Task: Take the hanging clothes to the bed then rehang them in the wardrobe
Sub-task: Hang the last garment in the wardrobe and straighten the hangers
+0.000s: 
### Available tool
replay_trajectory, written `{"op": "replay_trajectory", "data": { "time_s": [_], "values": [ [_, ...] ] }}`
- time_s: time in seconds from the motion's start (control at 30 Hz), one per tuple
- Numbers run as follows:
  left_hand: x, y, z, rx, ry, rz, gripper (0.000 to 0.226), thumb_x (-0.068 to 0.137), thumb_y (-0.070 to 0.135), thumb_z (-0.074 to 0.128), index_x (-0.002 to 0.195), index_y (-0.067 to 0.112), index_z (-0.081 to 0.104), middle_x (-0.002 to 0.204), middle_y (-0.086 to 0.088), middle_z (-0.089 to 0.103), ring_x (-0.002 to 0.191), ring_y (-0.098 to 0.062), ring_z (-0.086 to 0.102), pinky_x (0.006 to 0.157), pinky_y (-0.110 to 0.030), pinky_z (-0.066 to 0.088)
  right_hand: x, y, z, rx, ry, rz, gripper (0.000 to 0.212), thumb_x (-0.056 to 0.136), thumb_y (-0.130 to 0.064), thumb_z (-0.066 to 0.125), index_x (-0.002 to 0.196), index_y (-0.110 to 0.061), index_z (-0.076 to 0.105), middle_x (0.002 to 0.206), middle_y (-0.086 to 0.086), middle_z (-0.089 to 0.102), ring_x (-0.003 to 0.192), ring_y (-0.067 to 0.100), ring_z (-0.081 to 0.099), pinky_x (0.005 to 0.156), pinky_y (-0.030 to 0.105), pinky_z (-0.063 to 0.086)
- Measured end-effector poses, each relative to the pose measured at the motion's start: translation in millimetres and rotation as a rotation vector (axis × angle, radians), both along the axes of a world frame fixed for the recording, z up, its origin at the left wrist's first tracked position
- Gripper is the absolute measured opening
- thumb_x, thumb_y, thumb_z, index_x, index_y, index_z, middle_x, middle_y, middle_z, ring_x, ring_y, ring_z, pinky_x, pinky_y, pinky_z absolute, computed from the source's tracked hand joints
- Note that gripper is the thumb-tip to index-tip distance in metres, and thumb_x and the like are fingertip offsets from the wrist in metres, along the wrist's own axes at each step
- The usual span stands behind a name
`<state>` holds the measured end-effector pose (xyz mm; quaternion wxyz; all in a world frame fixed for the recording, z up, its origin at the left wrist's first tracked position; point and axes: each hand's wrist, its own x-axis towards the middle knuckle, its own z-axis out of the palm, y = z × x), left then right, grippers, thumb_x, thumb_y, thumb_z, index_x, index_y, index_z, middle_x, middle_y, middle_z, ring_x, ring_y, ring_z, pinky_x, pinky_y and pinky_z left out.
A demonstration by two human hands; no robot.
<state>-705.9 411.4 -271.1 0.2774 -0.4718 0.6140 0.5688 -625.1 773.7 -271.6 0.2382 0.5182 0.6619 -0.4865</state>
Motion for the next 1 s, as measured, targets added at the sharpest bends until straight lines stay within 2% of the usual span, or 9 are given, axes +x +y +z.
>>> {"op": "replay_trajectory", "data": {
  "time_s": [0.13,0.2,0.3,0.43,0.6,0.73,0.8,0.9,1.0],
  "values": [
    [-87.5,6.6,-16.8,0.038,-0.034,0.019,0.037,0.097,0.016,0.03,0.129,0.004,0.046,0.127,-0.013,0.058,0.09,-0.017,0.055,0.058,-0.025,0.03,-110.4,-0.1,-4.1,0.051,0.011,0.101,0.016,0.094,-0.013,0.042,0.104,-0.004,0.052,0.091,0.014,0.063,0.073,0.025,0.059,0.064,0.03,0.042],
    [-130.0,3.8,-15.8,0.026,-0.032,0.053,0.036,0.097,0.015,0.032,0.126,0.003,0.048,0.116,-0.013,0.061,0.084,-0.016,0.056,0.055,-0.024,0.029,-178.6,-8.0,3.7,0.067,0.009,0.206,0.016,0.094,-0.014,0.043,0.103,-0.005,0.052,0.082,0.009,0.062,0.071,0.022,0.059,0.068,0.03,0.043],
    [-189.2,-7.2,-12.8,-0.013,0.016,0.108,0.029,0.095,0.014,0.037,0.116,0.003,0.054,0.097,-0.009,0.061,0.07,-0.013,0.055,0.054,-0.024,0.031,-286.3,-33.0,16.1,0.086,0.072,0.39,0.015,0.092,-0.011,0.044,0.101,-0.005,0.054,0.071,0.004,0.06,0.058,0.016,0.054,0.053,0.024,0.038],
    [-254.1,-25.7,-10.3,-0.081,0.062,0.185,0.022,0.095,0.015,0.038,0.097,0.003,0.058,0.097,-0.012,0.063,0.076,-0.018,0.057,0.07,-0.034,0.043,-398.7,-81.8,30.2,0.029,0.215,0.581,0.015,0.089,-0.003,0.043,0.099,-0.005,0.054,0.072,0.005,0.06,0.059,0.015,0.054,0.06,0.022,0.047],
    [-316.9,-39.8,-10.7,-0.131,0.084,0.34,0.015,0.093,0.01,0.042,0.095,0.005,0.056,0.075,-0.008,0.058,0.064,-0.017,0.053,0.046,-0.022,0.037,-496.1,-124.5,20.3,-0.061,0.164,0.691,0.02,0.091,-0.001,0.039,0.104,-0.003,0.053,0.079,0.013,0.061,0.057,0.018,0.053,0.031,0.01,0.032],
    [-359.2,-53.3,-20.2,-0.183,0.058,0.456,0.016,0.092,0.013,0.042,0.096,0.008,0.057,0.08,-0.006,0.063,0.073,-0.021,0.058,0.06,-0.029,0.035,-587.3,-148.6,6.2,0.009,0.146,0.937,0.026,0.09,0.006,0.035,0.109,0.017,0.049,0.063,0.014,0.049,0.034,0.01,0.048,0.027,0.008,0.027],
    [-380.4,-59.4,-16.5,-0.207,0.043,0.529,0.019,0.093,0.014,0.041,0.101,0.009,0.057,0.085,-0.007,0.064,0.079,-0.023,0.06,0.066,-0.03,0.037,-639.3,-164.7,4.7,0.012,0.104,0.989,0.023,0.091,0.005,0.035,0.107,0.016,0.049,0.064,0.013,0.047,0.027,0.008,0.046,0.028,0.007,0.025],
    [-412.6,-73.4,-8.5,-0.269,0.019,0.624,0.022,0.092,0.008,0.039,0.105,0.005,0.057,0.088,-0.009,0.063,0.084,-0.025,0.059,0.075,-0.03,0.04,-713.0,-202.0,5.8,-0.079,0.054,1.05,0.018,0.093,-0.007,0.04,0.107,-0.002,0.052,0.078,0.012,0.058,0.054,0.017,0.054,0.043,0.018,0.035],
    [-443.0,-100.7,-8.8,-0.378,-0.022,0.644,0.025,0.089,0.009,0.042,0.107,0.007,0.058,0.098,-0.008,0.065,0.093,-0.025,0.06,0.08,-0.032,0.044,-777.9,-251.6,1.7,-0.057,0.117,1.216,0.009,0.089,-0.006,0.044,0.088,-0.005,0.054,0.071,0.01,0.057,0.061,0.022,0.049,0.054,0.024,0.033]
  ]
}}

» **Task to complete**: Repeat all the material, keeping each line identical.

» **Answer for the task**:
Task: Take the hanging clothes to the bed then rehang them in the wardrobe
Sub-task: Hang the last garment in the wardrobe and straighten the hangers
+0.000s: 
### Available tool
replay_trajectory, written `{"op": "replay_trajectory", "data": { "time_s": [_], "values": [ [_, ...] ] }}`
- time_s: time in seconds from the motion's start (control at 30 Hz), one per tuple
- Numbers run as follows:
  left_hand: x, y, z, rx, ry, rz, gripper (0.000 to 0.226), thumb_x (-0.068 to 0.137), thumb_y (-0.070 to 0.135), thumb_z (-0.074 to 0.128), index_x (-0.002 to 0.195), index_y (-0.067 to 0.112), index_z (-0.081 to 0.104), middle_x (-0.002 to 0.204), middle_y (-0.086 to 0.088), middle_z (-0.089 to 0.103), ring_x (-0.002 to 0.191), ring_y (-0.098 to 0.062), ring_z (-0.086 to 0.102), pinky_x (0.006 to 0.157), pinky_y (-0.110 to 0.030), pinky_z (-0.066 to 0.088)
  right_hand: x, y, z, rx, ry, rz, gripper (0.000 to 0.212), thumb_x (-0.056 to 0.136), thumb_y (-0.130 to 0.064), thumb_z (-0.066 to 0.125), index_x (-0.002 to 0.196), index_y (-0.110 to 0.061), index_z (-0.076 to 0.105), middle_x (0.002 to 0.206), middle_y (-0.086 to 0.086), middle_z (-0.089 to 0.102), ring_x (-0.003 to 0.192), ring_y (-0.067 to 0.100), ring_z (-0.081 to 0.099), pinky_x (0.005 to 0.156), pinky_y (-0.030 to 0.105), pinky_z (-0.063 to 0.086)
- Measured end-effector poses, each relative to the pose measured at the motion's start: translation in millimetres and rotation as a rotation vector (axis × angle, radians), both along the axes of a world frame fixed for the recording, z up, its origin at the left wrist's first tracked position
- Gripper is the absolute measured opening
- thumb_x, thumb_y, thumb_z, index_x, index_y, index_z, middle_x, middle_y, middle_z, ring_x, ring_y, ring_z, pinky_x, pinky_y, pinky_z absolute, computed from the source's tracked hand joints
- Note that gripper is the thumb-tip to index-tip distance in metres, and thumb_x and the like are fingertip offsets from the wrist in metres, along the wrist's own axes at each step
- The usual span stands behind a name
`<state>` holds the measured end-effector pose (xyz mm; quaternion wxyz; all in a world frame fixed for the recording, z up, its origin at the left wrist's first tracked position; point and axes: each hand's wrist, its own x-axis towards the middle knuckle, its own z-axis out of the palm, y = z × x), left then right, grippers, thumb_x, thumb_y, thumb_z, index_x, index_y, index_z, middle_x, middle_y, middle_z, ring_x, ring_y, ring_z, pinky_x, pinky_y and pinky_z left out.
A demonstration by two human hands; no robot.
<state>-705.9 411.4 -271.1 0.2774 -0.4718 0.6140 0.5688 -625.1 773.7 -271.6 0.2382 0.5182 0.6619 -0.4865</state>
Motion for the next 1 s, as measured, targets added at the sharpest bends until straight lines stay within 2% of the usual span, or 9 are given, axes +x +y +z.
>>> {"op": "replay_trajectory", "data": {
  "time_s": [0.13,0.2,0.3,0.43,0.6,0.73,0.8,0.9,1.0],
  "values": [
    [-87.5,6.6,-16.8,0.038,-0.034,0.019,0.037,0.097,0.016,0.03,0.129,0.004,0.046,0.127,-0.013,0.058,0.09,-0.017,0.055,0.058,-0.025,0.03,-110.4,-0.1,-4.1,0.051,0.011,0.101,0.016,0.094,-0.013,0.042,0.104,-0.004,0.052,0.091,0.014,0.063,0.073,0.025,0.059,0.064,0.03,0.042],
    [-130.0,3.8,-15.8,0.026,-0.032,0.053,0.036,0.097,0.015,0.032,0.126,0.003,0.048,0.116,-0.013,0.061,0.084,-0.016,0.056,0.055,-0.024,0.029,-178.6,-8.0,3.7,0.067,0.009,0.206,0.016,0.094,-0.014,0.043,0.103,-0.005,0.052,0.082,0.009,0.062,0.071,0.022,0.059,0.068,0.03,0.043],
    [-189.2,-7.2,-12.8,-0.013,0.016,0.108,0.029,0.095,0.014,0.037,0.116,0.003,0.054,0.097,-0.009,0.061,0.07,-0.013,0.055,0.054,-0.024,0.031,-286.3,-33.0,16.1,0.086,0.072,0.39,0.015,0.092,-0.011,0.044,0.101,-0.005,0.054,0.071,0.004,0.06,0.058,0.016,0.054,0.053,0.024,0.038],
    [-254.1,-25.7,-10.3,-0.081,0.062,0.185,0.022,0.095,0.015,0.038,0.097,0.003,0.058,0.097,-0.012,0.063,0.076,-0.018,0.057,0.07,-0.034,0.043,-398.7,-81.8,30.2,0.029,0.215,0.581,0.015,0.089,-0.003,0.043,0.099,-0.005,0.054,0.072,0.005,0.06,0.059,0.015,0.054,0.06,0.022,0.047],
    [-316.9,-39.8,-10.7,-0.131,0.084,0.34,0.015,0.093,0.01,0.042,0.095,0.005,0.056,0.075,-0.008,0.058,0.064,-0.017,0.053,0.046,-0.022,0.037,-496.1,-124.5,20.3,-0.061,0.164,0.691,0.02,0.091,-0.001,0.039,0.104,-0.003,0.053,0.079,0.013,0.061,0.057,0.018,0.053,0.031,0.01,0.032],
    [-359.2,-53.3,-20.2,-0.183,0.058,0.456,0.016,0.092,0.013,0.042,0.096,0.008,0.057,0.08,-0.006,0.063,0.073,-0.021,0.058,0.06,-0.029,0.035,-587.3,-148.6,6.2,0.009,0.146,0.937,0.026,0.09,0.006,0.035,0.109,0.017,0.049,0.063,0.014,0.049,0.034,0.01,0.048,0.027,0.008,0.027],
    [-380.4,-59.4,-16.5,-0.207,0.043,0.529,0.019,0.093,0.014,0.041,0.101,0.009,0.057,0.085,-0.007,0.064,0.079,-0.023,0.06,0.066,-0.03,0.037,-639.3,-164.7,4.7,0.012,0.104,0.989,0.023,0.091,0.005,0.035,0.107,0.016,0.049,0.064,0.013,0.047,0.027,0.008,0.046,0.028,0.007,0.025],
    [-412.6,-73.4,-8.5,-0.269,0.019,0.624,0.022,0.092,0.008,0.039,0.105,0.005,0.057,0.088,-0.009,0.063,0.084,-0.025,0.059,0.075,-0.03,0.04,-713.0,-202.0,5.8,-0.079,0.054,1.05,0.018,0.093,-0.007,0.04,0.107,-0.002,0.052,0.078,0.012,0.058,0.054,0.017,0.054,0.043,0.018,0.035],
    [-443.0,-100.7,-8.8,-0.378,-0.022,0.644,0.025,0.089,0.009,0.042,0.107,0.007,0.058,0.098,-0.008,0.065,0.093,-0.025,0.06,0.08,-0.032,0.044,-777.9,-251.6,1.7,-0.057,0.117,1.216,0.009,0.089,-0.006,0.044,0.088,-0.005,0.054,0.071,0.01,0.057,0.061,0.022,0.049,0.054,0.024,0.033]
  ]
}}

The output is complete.